OSPIRG Chair and Co-Coordinator for the Democracy Campaign
On January 21, 2010, the Unites States Supreme Court ruled that corporations are afforded the same rights as people under the law. Coupled with money being seen as equivalent to free speech, as decided in Buckley v. Valeo, a 1976 Supreme Court case on campaign finance reform, this represents the two cornerstones of corporate rule that have been laid in place.
These are the latest in a long string of court cases dating back to the early 1800’s exploring the legal position that corporations are granted under the law. These rulings enable corporations to flood political elections with unprecedented amounts of money in the form of campaign contributions because any limits are considered a restriction of free speech.
Money in politics is an underlying problem with many issues we face regarding environmental and consumer protection. These protections are not necessarily of interest to those who spend money on elections. When politicians receive large campaign contributions there can be a certain amount of influence exerted on them when they look toward re-election. Politicians may adjust their agendas to match those of donors, in order to attract repeat contributions in the next election cycle.
When this sort of thing happens, it leads to major donors being represented more broadly than overall constituencies.
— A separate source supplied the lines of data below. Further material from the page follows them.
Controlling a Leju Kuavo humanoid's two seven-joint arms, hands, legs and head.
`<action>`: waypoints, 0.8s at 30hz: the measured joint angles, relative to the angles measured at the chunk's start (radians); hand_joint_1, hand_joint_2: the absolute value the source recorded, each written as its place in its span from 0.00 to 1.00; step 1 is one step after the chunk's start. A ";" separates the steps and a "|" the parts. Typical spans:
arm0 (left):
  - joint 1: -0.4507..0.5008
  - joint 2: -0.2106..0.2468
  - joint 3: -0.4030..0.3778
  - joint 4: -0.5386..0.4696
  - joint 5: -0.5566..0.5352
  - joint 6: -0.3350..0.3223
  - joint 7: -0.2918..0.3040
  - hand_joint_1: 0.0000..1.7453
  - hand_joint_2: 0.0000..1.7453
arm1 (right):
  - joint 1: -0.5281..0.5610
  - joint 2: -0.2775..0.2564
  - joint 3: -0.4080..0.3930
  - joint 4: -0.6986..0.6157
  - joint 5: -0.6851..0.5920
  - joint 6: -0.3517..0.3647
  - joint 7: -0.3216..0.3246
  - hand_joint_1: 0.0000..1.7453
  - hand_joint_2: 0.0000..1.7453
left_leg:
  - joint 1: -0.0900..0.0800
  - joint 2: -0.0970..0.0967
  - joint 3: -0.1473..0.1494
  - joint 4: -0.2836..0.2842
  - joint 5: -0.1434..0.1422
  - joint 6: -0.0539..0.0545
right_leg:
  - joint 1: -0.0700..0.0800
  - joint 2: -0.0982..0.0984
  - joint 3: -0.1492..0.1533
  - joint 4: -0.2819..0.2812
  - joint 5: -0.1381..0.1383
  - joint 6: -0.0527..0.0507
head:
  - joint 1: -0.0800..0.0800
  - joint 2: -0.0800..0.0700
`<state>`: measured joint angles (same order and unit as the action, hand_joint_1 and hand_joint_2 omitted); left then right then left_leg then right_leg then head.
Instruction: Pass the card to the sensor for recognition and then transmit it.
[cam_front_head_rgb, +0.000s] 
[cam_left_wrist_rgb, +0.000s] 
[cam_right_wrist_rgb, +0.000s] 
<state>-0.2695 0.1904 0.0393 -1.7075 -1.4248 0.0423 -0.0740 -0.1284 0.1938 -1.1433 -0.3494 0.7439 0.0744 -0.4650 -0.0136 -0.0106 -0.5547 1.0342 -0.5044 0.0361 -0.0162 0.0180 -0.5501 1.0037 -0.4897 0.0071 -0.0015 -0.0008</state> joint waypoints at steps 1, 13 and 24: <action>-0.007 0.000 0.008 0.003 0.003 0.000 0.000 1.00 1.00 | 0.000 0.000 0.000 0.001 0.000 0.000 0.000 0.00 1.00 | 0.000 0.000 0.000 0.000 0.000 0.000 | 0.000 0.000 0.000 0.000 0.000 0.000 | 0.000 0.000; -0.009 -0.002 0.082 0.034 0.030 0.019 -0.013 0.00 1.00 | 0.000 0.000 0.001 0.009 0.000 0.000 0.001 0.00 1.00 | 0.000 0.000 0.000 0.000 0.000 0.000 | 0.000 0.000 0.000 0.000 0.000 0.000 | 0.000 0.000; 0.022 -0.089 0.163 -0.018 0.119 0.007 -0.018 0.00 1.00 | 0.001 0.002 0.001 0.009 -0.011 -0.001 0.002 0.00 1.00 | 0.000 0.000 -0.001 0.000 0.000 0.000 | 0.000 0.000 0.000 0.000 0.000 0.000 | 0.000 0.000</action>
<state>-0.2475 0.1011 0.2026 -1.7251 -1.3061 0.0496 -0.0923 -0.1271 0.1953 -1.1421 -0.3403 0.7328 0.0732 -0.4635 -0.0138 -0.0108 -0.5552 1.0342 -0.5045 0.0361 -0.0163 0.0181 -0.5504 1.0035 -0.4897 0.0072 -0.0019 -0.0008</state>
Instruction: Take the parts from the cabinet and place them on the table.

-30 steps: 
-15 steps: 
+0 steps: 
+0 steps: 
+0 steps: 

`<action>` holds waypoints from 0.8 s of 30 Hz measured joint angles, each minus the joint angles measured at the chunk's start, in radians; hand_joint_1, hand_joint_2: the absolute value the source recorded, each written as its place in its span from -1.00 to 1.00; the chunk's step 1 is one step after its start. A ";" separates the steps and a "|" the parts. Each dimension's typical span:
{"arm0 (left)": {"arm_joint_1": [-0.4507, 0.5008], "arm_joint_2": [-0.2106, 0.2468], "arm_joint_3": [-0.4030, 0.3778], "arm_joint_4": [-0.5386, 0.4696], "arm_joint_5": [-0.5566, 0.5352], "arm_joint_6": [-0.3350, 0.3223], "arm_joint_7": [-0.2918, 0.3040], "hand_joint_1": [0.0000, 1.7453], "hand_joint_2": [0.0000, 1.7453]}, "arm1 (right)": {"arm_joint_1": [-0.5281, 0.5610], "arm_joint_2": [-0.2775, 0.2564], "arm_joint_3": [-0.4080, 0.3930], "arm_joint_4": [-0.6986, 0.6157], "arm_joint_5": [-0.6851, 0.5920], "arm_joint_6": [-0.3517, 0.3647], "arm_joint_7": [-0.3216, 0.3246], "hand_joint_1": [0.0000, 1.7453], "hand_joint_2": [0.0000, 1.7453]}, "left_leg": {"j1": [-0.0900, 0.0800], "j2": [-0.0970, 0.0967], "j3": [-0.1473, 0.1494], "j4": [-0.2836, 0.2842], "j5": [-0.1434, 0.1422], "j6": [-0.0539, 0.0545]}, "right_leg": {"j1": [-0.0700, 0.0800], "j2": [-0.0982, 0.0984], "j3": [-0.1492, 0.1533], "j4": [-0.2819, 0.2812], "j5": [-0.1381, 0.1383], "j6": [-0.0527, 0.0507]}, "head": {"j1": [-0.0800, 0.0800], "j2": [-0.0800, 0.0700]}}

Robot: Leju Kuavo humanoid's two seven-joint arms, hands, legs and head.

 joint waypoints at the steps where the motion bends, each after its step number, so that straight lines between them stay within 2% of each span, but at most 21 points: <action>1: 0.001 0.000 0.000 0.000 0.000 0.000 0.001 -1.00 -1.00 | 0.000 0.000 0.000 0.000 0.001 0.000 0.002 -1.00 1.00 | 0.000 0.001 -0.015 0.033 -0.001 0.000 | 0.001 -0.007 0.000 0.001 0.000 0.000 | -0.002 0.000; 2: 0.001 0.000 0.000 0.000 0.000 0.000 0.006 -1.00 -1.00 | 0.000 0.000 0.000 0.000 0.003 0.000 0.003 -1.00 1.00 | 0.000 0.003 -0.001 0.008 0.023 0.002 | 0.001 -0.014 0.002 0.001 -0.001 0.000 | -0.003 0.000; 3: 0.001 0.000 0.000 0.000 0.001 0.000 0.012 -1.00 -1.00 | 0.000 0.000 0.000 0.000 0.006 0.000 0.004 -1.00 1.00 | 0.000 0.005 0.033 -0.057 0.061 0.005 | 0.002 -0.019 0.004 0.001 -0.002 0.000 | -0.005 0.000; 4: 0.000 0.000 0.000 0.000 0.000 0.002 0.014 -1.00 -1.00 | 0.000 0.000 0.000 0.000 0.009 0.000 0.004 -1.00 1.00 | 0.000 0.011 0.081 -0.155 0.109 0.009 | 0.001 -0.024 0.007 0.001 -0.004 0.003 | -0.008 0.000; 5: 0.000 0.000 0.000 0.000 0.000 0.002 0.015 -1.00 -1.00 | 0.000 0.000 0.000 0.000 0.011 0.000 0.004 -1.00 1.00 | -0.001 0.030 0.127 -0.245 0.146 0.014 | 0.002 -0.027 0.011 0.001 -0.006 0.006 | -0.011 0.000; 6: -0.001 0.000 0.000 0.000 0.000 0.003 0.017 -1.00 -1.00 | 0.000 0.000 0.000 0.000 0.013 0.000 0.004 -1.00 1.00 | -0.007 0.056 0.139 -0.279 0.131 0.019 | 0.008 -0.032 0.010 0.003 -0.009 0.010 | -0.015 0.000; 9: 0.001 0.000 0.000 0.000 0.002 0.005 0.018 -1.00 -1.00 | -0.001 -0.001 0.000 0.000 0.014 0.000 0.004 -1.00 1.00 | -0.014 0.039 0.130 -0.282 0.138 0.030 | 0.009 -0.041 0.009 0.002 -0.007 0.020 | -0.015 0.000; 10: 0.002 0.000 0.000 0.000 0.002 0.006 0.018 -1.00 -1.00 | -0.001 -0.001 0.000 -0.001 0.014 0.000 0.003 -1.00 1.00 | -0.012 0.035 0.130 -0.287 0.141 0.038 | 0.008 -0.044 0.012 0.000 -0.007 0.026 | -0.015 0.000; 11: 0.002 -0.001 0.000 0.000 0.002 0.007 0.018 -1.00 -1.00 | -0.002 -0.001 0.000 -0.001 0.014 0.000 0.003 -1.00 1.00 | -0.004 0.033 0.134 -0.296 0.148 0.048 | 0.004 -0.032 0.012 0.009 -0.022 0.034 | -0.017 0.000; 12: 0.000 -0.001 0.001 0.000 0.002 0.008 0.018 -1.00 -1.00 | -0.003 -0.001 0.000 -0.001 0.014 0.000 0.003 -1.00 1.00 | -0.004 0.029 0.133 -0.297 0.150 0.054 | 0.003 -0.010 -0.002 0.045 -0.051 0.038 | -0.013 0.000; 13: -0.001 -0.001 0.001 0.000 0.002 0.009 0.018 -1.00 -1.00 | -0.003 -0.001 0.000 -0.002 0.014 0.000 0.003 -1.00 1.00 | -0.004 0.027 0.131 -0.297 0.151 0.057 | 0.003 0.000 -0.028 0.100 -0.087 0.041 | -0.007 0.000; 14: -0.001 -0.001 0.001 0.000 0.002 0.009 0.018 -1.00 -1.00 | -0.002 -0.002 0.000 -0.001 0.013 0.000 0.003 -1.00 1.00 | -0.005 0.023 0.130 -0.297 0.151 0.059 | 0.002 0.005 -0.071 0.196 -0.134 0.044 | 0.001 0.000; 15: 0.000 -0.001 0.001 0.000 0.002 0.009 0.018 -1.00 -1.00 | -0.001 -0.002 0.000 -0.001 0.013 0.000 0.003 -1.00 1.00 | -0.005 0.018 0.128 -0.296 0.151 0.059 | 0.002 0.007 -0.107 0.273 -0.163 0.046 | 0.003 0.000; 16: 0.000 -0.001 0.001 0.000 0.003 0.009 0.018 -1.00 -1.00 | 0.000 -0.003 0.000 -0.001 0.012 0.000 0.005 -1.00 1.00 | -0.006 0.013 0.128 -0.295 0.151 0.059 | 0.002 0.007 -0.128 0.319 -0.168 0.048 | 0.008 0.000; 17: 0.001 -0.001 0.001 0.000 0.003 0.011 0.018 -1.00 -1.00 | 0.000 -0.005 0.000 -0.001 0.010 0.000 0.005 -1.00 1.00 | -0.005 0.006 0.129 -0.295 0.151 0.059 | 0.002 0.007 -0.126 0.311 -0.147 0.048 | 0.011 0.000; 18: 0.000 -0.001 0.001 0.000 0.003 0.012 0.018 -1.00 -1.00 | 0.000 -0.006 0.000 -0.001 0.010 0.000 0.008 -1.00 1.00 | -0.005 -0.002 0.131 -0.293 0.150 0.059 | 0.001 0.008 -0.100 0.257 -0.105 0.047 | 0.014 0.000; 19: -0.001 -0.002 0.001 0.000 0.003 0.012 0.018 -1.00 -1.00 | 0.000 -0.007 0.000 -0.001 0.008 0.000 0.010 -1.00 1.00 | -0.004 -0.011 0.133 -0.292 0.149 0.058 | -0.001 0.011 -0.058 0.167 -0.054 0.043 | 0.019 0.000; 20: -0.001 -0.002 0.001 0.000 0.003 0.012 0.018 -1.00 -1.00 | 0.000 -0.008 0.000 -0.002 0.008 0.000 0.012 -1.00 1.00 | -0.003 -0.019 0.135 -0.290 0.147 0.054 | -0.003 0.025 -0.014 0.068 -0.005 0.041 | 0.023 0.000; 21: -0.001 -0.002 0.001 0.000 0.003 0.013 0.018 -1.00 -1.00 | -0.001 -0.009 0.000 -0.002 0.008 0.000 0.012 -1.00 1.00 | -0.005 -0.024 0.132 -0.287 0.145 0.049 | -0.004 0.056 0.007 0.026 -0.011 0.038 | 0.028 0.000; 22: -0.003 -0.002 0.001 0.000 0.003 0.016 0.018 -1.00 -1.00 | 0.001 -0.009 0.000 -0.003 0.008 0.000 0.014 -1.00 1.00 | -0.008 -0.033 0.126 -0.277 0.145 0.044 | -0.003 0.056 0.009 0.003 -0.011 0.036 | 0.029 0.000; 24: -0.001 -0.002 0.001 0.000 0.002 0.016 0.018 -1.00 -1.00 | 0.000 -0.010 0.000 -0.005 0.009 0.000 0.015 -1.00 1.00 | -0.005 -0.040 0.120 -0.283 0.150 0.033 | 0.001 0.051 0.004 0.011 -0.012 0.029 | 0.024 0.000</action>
This pattern breeds the idea that being engaged in our democracy is not worthwhile and that involvement will not add up to anything compared to the influence of the elite.
A dangerous cycle of disenfranchisement follows when someone acts on this idea and disengages from the political system. Sadly, when people do not represent their interests in the system, their interests are overlooked, leading them to see their beliefs validated. This cycle creates a downward spiral that perpetuates the power of the wealthy donor. It is an example of how the government system can be gamed in the favor of a select few.
It is my belief that our government was created to be a tool for all citizens of the United States so they can best represent themselves and their interests in decisions that must be collectively made. That being said, if government is a tool and if apathy is driving people away from using it, they are not representing their interests in the decision-making process.
This leaves the tool open for use by others. This opens up the field for those who may not have the best interests of the many in mind and who may then begin using the government to build their positions in society.
Now insert the corporation: a business entity that is driven to protect the bottom line and maximize profits any way possible, regardless of social or environmental cost. With the tool that is government, seeing less and less participation from its citizens, a power vacuum is created which is very profitable for corporations to plug themselves into. Since corporations have a drive towards profit at any cost, the prospect of exploiting government is very beneficial for them. It also serves to represent their interests and build a system rigged in their favor that will maximize their profits.
Corporations are portrayed as evil for making the common-sense move to control our government system to benefit them. The reality is they are just capitalizing on the area that we have left open for them to exploit. If we want to counter the power that corporations and the wealthy elite have in our society we all must engage in our governmental system. Do not get me wrong, this entails more than just voting.
My recommendation is that when you find yourself frustrated over something our government does, do not let it jade you. That is exactly what maintains the power structure. We need to engage actively in protecting our interests in the decisions our government makes because many engaged and informed people will outweigh the flood of cash every time.